Lady Jag's Personal Horrorscope
for 
Tuesday, August 26, 2008

"A man thinks that by mouthing hard words he understands hard things." -- Herman Melville


 

Aries (March 21 - April 19)

Good time to institute "show and tell" at the office. Why should kids have all the fun? You could break the ice by bringing in your stamp collection, no?

Taurus (April 20 - May 20)

You are at a turning point in your life. Turn left.

Gemini (May 21 - June 20)

You will spend a lot of time contemplating four-dimensional space. Unfortunately, you'll keep getting distracted by things popping into non-existence around you.

Cancer (June 21 - July 22)

You will mortally offend a friend today when a hilarious joke pops unbidden into your mind during your friend's sad description of his problems.

Leo (July 23 - August 22)

Today is the day you will discover your larger cosmic destiny! A television infomercial and an 800 number are somehow involved.
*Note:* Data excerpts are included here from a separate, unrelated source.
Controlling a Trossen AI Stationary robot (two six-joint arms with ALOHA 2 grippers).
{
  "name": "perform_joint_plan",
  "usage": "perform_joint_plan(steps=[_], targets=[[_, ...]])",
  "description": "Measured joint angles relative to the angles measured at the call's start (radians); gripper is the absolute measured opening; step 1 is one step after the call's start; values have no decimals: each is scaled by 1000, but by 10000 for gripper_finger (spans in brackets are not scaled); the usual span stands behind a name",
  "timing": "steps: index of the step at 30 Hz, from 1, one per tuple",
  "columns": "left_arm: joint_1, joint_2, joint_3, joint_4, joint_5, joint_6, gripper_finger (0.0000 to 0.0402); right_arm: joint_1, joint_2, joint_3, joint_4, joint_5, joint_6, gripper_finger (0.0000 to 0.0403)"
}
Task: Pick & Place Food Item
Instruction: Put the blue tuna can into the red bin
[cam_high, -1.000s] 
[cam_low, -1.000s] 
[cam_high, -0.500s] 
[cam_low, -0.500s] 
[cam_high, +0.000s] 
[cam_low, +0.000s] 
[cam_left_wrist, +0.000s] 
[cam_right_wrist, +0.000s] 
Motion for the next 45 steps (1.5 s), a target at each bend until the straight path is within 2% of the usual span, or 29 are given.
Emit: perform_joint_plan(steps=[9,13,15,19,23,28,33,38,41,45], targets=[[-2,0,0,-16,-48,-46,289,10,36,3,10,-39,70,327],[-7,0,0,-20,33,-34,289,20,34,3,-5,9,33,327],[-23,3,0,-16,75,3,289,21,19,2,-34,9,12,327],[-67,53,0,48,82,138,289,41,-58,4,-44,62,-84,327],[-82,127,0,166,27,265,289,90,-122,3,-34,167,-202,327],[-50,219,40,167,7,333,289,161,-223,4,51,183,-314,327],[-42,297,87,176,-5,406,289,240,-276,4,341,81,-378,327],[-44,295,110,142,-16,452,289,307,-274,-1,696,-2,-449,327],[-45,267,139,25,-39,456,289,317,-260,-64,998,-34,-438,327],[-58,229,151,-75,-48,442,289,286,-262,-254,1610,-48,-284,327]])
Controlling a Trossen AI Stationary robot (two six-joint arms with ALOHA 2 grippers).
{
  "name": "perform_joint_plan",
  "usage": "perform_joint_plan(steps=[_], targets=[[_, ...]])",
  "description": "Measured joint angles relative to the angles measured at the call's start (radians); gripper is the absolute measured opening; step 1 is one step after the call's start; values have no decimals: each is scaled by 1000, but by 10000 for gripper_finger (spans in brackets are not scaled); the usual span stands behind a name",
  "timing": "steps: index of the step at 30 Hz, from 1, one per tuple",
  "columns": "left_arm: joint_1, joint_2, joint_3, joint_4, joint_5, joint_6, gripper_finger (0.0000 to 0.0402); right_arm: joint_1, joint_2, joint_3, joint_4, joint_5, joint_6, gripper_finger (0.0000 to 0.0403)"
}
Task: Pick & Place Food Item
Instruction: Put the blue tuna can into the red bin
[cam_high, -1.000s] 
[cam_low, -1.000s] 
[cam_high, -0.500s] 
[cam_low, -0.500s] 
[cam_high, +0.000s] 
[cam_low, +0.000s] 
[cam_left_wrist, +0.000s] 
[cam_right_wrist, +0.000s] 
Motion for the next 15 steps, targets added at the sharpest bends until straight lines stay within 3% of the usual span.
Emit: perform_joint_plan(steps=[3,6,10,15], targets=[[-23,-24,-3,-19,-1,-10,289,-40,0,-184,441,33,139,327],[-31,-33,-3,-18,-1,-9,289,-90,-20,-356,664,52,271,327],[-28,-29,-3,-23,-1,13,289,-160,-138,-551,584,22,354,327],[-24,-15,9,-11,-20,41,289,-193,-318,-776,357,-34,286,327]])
Virgo (August 23 - September 22)

Good day to remember your kinship with all living things. Except perhaps mildew. There's no point in remembering your kinship with mildew, at least not today.

Libra (September 22 - October 22)

You feel like you're slowly being crushed at work, in a mental and spiritual sense. Perhaps travel would refresh you? For spiritually beneficial travel, I usually consult my neighborhood Astral Travel Agency.

Scorpio (October 23 - November 21)

You will begin an evil project, in secret. You will be successful. Although why you want to produce a cross between a St. Bernard and a Chihuahua is anybody's guess.

Sagittarius (November 22 - December 21)

Today you will realize that you've always wanted to have the biggest ball of string in town, and will start collecting odd bits of string at every opportunity. Eventually, you will make it into the Guiness Book of World Records, right next to the < Tape Happy>record set by Mr. S. Boondoggle.

Capricorn (December 22 - January 20)

Tomorrow when you wake up, many small objects on the carpet will bring you to the alarming conclusion that you have a live rabbit in the house. Search though you may, however, you will be completely unable to find hide nor hare of it...

Aquarius (January 21 - February 18)

Your obsession with Lapsang Souchong tea takes a turn for the worse, today, as you begin secretly soaking your undergarments in it. Professional help is indicated.

Pisces (February 19 - March 20)

Flour tortilla day, today. You know what I mean.


1,338 posted on 08/26/2008 7:56:00 AM PDT by Lady Jag (The trouble isn't that there are too many fools, but that the lightning isn't distributed right)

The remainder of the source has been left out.